Dataset content:
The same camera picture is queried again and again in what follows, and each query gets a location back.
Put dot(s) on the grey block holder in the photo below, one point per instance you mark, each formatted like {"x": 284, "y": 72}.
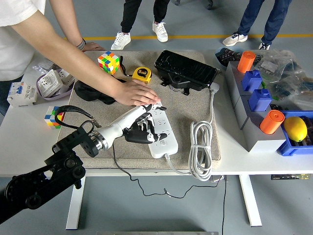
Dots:
{"x": 259, "y": 142}

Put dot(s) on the green plastic piece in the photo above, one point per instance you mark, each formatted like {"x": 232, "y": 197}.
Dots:
{"x": 263, "y": 85}

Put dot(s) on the white wall socket panel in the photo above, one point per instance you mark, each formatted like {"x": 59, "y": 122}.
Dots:
{"x": 66, "y": 76}
{"x": 50, "y": 82}

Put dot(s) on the black rectangular device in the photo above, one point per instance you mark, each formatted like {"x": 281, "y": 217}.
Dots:
{"x": 185, "y": 68}

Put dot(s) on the person's left hand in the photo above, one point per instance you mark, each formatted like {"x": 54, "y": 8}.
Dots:
{"x": 94, "y": 46}

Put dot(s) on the white circuit breaker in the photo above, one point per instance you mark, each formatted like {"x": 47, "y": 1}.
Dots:
{"x": 22, "y": 94}

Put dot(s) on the person in blue trousers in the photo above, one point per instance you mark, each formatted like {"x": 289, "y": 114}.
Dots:
{"x": 252, "y": 17}

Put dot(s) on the person's left forearm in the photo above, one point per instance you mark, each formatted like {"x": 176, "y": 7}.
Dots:
{"x": 73, "y": 35}

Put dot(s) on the white power strip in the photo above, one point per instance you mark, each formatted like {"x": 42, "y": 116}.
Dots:
{"x": 168, "y": 149}

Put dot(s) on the person in black trousers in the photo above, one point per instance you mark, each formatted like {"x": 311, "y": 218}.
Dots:
{"x": 129, "y": 14}

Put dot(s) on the grey box under table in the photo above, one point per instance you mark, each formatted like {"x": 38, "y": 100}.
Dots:
{"x": 217, "y": 178}

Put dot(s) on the black table control panel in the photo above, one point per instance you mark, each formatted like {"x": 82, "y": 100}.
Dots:
{"x": 288, "y": 177}

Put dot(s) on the person in white shirt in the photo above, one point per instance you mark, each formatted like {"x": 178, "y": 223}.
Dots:
{"x": 12, "y": 44}

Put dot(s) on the orange cylinder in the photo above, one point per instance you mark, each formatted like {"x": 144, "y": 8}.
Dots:
{"x": 271, "y": 122}
{"x": 246, "y": 61}

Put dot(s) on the white table leg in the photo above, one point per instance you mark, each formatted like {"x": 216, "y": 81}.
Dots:
{"x": 74, "y": 203}
{"x": 249, "y": 200}

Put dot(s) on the blue plastic bin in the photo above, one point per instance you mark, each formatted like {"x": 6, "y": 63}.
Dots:
{"x": 286, "y": 148}

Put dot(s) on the yellow lemon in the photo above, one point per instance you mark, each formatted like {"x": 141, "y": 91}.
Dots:
{"x": 295, "y": 129}

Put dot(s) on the large colourful puzzle cube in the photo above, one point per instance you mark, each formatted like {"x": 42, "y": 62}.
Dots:
{"x": 107, "y": 62}

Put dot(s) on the grey-brown mat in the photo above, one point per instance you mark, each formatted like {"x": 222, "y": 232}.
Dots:
{"x": 185, "y": 110}

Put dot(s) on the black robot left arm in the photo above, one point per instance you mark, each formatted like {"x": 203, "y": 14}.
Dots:
{"x": 44, "y": 178}

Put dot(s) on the small colourful puzzle cube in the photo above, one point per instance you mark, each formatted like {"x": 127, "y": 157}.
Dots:
{"x": 50, "y": 117}

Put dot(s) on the person's right forearm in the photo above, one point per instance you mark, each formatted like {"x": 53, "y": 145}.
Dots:
{"x": 90, "y": 71}

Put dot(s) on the person's right hand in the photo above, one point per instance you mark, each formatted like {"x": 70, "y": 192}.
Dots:
{"x": 137, "y": 94}

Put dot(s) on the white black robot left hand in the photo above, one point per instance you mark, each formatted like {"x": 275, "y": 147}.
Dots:
{"x": 122, "y": 121}

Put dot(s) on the black cloth pouch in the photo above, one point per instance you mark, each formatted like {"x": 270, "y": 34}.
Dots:
{"x": 84, "y": 91}

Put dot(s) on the clear bags of parts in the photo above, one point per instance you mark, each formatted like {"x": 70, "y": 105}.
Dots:
{"x": 288, "y": 73}

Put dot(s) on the blue block with knob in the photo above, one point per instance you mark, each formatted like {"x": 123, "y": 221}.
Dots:
{"x": 259, "y": 101}
{"x": 252, "y": 82}

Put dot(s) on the blue bowl with parts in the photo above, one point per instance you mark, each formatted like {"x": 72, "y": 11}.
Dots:
{"x": 227, "y": 55}

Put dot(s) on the thick yellow tape measure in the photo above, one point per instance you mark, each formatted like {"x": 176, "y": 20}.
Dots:
{"x": 141, "y": 74}

What the task requires:
Output the records exactly as they appear, skipping any pictures.

Your response:
The same camera picture is queried again and again in what follows, and each query gets a location back.
Put dot(s) on the grey block holder in the photo below, one point per instance you mark, each formatted like {"x": 284, "y": 72}.
Dots:
{"x": 259, "y": 142}

Put dot(s) on the green plastic piece in the photo above, one point per instance you mark, each formatted like {"x": 232, "y": 197}.
Dots:
{"x": 263, "y": 85}

Put dot(s) on the white wall socket panel in the photo above, one point per instance you mark, each formatted like {"x": 59, "y": 122}.
Dots:
{"x": 66, "y": 76}
{"x": 50, "y": 82}

Put dot(s) on the black rectangular device in the photo above, one point per instance you mark, each formatted like {"x": 281, "y": 217}.
Dots:
{"x": 185, "y": 68}

Put dot(s) on the person's left hand in the photo above, one point per instance you mark, each formatted like {"x": 54, "y": 8}.
Dots:
{"x": 94, "y": 46}

Put dot(s) on the white circuit breaker in the photo above, one point per instance you mark, each formatted like {"x": 47, "y": 1}.
Dots:
{"x": 22, "y": 94}

Put dot(s) on the person in blue trousers in the photo above, one point per instance you mark, each formatted like {"x": 289, "y": 114}.
Dots:
{"x": 252, "y": 17}

Put dot(s) on the person's left forearm in the photo above, one point per instance you mark, each formatted like {"x": 176, "y": 7}.
Dots:
{"x": 73, "y": 35}

Put dot(s) on the white power strip in the photo above, one point per instance you mark, each formatted like {"x": 42, "y": 116}.
Dots:
{"x": 168, "y": 149}

Put dot(s) on the person in black trousers in the photo above, one point per instance you mark, each formatted like {"x": 311, "y": 218}.
Dots:
{"x": 129, "y": 14}

Put dot(s) on the grey box under table in the photo above, one point per instance you mark, each formatted like {"x": 38, "y": 100}.
Dots:
{"x": 217, "y": 178}

Put dot(s) on the black table control panel in the photo above, one point per instance you mark, each formatted like {"x": 82, "y": 100}.
Dots:
{"x": 288, "y": 177}

Put dot(s) on the person in white shirt in the photo above, one point per instance you mark, each formatted like {"x": 178, "y": 223}.
Dots:
{"x": 12, "y": 44}

Put dot(s) on the orange cylinder in the photo above, one point per instance you mark, each formatted like {"x": 144, "y": 8}.
Dots:
{"x": 271, "y": 122}
{"x": 246, "y": 61}

Put dot(s) on the white table leg in the photo above, one point per instance you mark, each formatted like {"x": 216, "y": 81}.
Dots:
{"x": 74, "y": 203}
{"x": 249, "y": 200}

Put dot(s) on the blue plastic bin in the photo above, one point per instance you mark, each formatted like {"x": 6, "y": 63}.
Dots:
{"x": 286, "y": 148}

Put dot(s) on the yellow lemon in the photo above, one point per instance you mark, each formatted like {"x": 141, "y": 91}.
Dots:
{"x": 295, "y": 129}

Put dot(s) on the large colourful puzzle cube in the photo above, one point per instance you mark, each formatted like {"x": 42, "y": 62}.
Dots:
{"x": 107, "y": 62}

Put dot(s) on the grey-brown mat in the photo above, one point per instance you mark, each formatted like {"x": 222, "y": 232}.
Dots:
{"x": 185, "y": 110}

Put dot(s) on the black robot left arm in the photo above, one point per instance you mark, each formatted like {"x": 203, "y": 14}.
Dots:
{"x": 44, "y": 178}

Put dot(s) on the small colourful puzzle cube in the photo above, one point per instance you mark, each formatted like {"x": 127, "y": 157}.
Dots:
{"x": 50, "y": 117}

Put dot(s) on the person's right forearm in the photo above, one point per instance you mark, each formatted like {"x": 53, "y": 145}.
Dots:
{"x": 90, "y": 71}

Put dot(s) on the person's right hand in the photo above, one point per instance you mark, each formatted like {"x": 70, "y": 192}.
Dots:
{"x": 137, "y": 94}

Put dot(s) on the white black robot left hand in the photo above, one point per instance you mark, each formatted like {"x": 275, "y": 147}.
Dots:
{"x": 122, "y": 121}

Put dot(s) on the black cloth pouch in the photo above, one point per instance you mark, each formatted like {"x": 270, "y": 34}.
Dots:
{"x": 84, "y": 91}

Put dot(s) on the clear bags of parts in the photo above, one point per instance you mark, each formatted like {"x": 70, "y": 105}.
Dots:
{"x": 288, "y": 73}

Put dot(s) on the blue block with knob in the photo above, one point per instance you mark, each formatted like {"x": 123, "y": 221}.
Dots:
{"x": 259, "y": 101}
{"x": 252, "y": 82}

Put dot(s) on the blue bowl with parts in the photo above, one point per instance you mark, each formatted like {"x": 72, "y": 11}.
Dots:
{"x": 227, "y": 55}

Put dot(s) on the thick yellow tape measure in the photo above, one point per instance you mark, each formatted like {"x": 176, "y": 20}.
Dots:
{"x": 141, "y": 74}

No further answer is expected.